Cluster Recovery Process¶
FoundationDB is designed to recover quickly from any component failure. This guide explains the multi-phase recovery process that ensures no committed data is lost while minimizing downtime.
Advanced Content
This builds on Architecture. Understanding the transaction system components is essential.
Recovery Philosophy¶
FDB embraces failure as inevitable and designs for fast recovery:
"FDB assumes that failures will happen and focuses on recovering quickly rather than preventing failures."
Key principles:
- Fail fast - Detect failures quickly, don't wait
- Recovery over prevention - Optimize recovery time, not MTBF
- Generation-based - Replace entire transaction system atomically
- Guaranteed durability - No committed transactions are ever lost
What Triggers Recovery¶
Recovery is triggered when any critical component fails:
graph TB
subgraph "Transaction System (Generation N)"
Master[Master]
Proxy[Proxies]
Resolver[Resolvers]
TLog[TLogs]
end
Failure[/"Component Failure"/]
Master --> Failure
Proxy --> Failure
Resolver --> Failure
TLog --> Failure
Failure --> NewGen["Recovery: Create Generation N+1"] | Trigger | Description |
|---|---|
| Master failure | Master process crashes or becomes unreachable |
| TLog failure | Transaction log below quorum |
| Resolver failure | Resolver process crashes |
| Proxy failure | Commit proxy crashes |
| Network partition | Components can't communicate |
| Configuration change | Redundancy mode, storage engine changes |
Recovery Phases¶
Recovery proceeds through four distinct phases:
stateDiagram-v2
[*] --> CoordinatorLock: Failure Detected
CoordinatorLock: Phase 1 — Lock Coordinators (~5-20 ms)

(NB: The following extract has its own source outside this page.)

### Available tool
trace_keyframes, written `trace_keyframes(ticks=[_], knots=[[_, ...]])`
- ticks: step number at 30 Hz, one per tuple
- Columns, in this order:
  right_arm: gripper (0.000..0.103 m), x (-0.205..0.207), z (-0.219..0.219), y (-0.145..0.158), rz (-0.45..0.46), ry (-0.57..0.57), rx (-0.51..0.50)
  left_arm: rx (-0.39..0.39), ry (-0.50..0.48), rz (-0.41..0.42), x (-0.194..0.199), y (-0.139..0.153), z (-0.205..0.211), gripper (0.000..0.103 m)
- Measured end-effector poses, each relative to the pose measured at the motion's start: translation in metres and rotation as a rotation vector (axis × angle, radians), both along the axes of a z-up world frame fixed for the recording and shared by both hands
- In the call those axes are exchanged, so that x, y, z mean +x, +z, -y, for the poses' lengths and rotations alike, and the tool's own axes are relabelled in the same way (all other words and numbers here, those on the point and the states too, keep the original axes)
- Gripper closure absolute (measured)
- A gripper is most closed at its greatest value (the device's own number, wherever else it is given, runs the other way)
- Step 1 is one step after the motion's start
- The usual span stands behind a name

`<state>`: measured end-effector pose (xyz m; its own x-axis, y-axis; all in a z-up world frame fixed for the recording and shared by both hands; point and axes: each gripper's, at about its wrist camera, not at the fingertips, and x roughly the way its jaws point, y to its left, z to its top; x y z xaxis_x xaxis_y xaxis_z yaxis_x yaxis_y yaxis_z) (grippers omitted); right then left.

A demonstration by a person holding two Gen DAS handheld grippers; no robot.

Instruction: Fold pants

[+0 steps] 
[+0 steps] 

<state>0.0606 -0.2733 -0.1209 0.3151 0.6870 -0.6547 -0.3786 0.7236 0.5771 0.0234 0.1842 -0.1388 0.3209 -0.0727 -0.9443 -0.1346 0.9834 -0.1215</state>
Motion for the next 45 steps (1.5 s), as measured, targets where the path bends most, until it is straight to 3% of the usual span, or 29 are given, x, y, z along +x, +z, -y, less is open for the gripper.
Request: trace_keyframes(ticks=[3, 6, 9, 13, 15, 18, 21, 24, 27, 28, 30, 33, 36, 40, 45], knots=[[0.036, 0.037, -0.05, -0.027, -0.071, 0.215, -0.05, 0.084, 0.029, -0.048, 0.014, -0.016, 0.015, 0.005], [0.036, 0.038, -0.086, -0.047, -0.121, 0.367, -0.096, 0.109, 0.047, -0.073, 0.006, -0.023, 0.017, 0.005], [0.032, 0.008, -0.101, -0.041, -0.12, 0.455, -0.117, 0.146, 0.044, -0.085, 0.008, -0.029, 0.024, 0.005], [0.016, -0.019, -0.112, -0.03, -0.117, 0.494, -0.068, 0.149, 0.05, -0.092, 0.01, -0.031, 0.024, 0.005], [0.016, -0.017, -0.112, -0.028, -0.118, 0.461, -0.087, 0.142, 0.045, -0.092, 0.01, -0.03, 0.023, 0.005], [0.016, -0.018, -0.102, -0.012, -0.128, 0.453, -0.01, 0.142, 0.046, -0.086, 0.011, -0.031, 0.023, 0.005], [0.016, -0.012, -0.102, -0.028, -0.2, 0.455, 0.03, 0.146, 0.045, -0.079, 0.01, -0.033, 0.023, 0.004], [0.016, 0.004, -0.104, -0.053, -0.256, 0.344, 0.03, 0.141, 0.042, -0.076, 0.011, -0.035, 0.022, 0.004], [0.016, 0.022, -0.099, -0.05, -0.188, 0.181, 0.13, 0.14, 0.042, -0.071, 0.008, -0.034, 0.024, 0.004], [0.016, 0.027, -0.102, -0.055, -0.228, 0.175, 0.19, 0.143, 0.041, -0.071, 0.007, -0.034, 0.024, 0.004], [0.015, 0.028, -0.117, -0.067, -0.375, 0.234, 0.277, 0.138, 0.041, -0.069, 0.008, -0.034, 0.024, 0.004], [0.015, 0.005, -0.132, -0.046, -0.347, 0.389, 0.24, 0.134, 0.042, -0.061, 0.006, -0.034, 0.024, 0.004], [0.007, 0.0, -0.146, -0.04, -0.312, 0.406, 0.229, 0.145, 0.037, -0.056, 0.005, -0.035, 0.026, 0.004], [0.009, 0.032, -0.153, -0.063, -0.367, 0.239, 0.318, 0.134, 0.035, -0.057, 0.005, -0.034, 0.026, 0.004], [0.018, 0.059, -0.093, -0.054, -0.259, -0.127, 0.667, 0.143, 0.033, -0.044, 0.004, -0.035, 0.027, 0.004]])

MasterRecruit: Phase 2 — Recruit Master (~10-50 ms)
TransactionRecovery: Phase 3 — Transaction System Recovery (~50-200 ms)
AcceptCommits: Phase 4 — Resume Operations
CoordinatorLock --> MasterRecruit: Lock acquired
MasterRecruit --> TransactionRecovery: Master elected
TransactionRecovery --> AcceptCommits: Recovery complete
AcceptCommits --> [*]: Cluster operational Phase 1: Lock Coordinators¶
The Cluster Controller detects failure and begins recovery:
- Failure detection - Heartbeat timeout or explicit notification
- Coordinator lock - CC acquires lock on coordinators (Paxos)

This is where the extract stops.